TASK GOAL - An exact reprint of the listing is required, with no pictures included.

DATASET EXTRACT -
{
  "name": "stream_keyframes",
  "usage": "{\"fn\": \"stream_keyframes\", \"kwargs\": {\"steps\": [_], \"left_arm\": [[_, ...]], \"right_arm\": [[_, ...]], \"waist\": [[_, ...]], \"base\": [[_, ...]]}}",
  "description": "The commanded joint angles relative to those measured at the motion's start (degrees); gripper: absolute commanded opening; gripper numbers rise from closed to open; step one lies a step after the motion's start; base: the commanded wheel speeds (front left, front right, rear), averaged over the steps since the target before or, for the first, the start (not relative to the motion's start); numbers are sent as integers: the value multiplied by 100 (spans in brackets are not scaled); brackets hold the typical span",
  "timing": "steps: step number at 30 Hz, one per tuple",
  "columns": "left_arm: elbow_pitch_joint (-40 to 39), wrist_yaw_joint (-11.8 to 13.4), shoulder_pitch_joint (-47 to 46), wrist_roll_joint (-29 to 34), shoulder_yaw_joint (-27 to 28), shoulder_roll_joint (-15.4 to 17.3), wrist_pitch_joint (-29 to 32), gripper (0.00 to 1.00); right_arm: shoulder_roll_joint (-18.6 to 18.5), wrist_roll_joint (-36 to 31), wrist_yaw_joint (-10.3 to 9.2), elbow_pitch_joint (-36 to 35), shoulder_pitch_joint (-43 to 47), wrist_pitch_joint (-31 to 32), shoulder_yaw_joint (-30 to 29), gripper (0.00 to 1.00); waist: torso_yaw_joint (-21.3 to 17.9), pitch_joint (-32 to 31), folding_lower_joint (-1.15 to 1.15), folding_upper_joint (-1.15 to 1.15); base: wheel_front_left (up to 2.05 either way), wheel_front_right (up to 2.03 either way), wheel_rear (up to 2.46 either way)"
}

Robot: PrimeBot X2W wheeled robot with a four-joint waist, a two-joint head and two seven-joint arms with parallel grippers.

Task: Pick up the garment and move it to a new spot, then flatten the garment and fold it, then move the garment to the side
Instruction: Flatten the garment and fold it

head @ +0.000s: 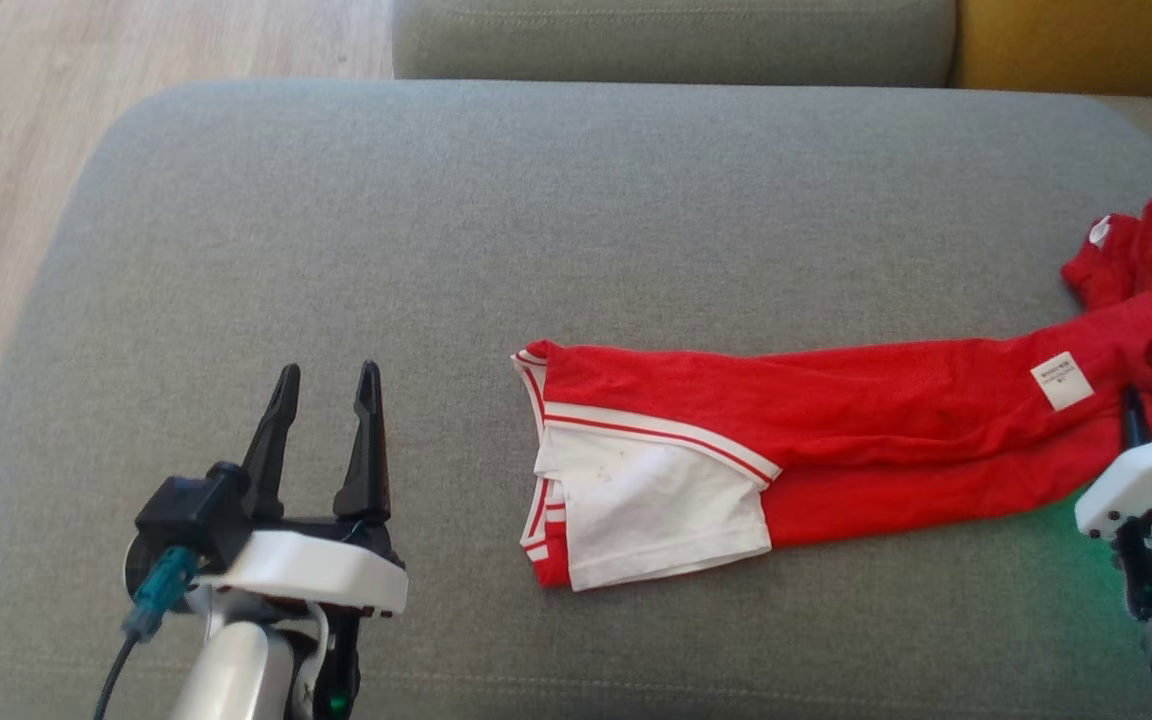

ANSWER SPACE -
{
  "name": "stream_keyframes",
  "usage": "{\"fn\": \"stream_keyframes\", \"kwargs\": {\"steps\": [_], \"left_arm\": [[_, ...]], \"right_arm\": [[_, ...]], \"waist\": [[_, ...]], \"base\": [[_, ...]]}}",
  "description": "The commanded joint angles relative to those measured at the motion's start (degrees); gripper: absolute commanded opening; gripper numbers rise from closed to open; step one lies a step after the motion's start; base: the commanded wheel speeds (front left, front right, rear), averaged over the steps since the target before or, for the first, the start (not relative to the motion's start); numbers are sent as integers: the value multiplied by 100 (spans in brackets are not scaled); brackets hold the typical span",
  "timing": "steps: step number at 30 Hz, one per tuple",
  "columns": "left_arm: elbow_pitch_joint (-40 to 39), wrist_yaw_joint (-11.8 to 13.4), shoulder_pitch_joint (-47 to 46), wrist_roll_joint (-29 to 34), shoulder_yaw_joint (-27 to 28), shoulder_roll_joint (-15.4 to 17.3), wrist_pitch_joint (-29 to 32), gripper (0.00 to 1.00); right_arm: shoulder_roll_joint (-18.6 to 18.5), wrist_roll_joint (-36 to 31), wrist_yaw_joint (-10.3 to 9.2), elbow_pitch_joint (-36 to 35), shoulder_pitch_joint (-43 to 47), wrist_pitch_joint (-31 to 32), shoulder_yaw_joint (-30 to 29), gripper (0.00 to 1.00); waist: torso_yaw_joint (-21.3 to 17.9), pitch_joint (-32 to 31), folding_lower_joint (-1.15 to 1.15), folding_upper_joint (-1.15 to 1.15); base: wheel_front_left (up to 2.05 either way), wheel_front_right (up to 2.03 either way), wheel_rear (up to 2.46 either way)"
}

Robot: PrimeBot X2W wheeled robot with a four-joint waist, a two-joint head and two seven-joint arms with parallel grippers.

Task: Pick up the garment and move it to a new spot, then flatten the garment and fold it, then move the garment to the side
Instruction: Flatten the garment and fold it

head @ +0.000s: 

What the exercise asked for has been given in full.